[Data — start]

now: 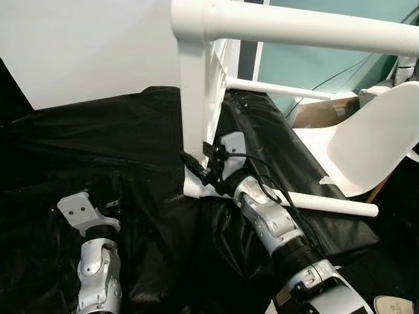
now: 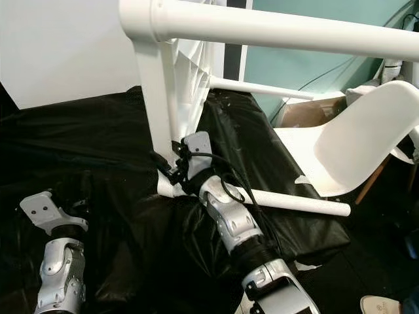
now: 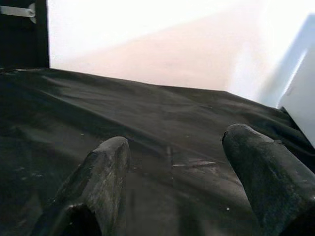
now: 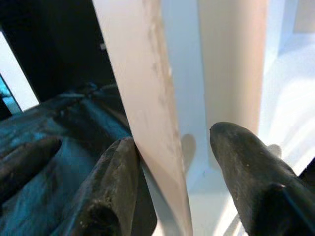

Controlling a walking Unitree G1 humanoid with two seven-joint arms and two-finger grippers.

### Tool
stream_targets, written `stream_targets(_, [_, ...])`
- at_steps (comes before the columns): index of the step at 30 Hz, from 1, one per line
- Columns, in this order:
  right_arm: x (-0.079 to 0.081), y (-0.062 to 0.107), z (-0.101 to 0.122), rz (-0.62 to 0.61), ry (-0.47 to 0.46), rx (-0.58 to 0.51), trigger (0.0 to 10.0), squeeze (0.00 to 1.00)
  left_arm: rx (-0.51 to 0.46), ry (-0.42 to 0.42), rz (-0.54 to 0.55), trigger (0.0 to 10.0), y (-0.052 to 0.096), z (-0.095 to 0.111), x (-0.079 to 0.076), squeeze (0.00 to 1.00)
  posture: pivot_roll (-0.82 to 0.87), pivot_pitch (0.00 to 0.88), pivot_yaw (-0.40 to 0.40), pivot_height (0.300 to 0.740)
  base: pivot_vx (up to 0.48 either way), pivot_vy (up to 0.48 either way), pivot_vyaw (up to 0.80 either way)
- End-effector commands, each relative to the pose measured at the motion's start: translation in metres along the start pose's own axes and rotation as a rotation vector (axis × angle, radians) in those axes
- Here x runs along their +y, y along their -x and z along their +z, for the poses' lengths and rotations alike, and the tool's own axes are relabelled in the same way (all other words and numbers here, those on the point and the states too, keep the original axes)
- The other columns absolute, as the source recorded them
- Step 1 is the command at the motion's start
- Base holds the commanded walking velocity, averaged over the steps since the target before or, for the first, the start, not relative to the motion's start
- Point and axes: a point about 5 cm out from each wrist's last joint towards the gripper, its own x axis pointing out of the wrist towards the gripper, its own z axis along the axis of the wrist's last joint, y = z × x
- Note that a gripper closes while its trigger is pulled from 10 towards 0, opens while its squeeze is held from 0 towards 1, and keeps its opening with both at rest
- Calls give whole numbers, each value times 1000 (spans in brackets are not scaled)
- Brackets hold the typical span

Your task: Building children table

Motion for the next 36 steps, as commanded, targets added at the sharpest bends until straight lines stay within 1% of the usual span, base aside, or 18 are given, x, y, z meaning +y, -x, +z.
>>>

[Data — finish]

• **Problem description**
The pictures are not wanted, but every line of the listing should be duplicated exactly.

• **Problem solution**
now: 
now: 
now: 
now: 

Controlling a walking Unitree G1 humanoid with two seven-joint arms and two-finger grippers.

### Tool
stream_targets, written `stream_targets(_, [_, ...])`
- at_steps (comes before the columns): index of the step at 30 Hz, from 1, one per line
- Columns, in this order:
  right_arm: x (-0.079 to 0.081), y (-0.062 to 0.107), z (-0.101 to 0.122), rz (-0.62 to 0.61), ry (-0.47 to 0.46), rx (-0.58 to 0.51), trigger (0.0 to 10.0), squeeze (0.00 to 1.00)
  left_arm: rx (-0.51 to 0.46), ry (-0.42 to 0.42), rz (-0.54 to 0.55), trigger (0.0 to 10.0), y (-0.052 to 0.096), z (-0.095 to 0.111), x (-0.079 to 0.076), squeeze (0.00 to 1.00)
  posture: pivot_roll (-0.82 to 0.87), pivot_pitch (0.00 to 0.88), pivot_yaw (-0.40 to 0.40), pivot_height (0.300 to 0.740)
  base: pivot_vx (up to 0.48 either way), pivot_vy (up to 0.48 either way), pivot_vyaw (up to 0.80 either way)
- End-effector commands, each relative to the pose measured at the motion's start: translation in metres along the start pose's own axes and rotation as a rotation vector (axis × angle, radians) in those axes
- Here x runs along their +y, y along their -x and z along their +z, for the poses' lengths and rotations alike, and the tool's own axes are relabelled in the same way (all other words and numbers here, those on the point and the states too, keep the original axes)
- The other columns absolute, as the source recorded them
- Step 1 is the command at the motion's start
- Base holds the commanded walking velocity, averaged over the steps since the target before or, for the first, the start, not relative to the motion's start
- Point and axes: a point about 5 cm out from each wrist's last joint towards the gripper, its own x axis pointing out of the wrist towards the gripper, its own z axis along the axis of the wrist's last joint, y = z × x
- Note that a gripper closes while its trigger is pulled from 10 towards 0, opens while its squeeze is held from 0 towards 1, and keeps its opening with both at rest
- Calls give whole numbers, each value times 1000 (spans in brackets are not scaled)
- Brackets hold the typical span

Your task: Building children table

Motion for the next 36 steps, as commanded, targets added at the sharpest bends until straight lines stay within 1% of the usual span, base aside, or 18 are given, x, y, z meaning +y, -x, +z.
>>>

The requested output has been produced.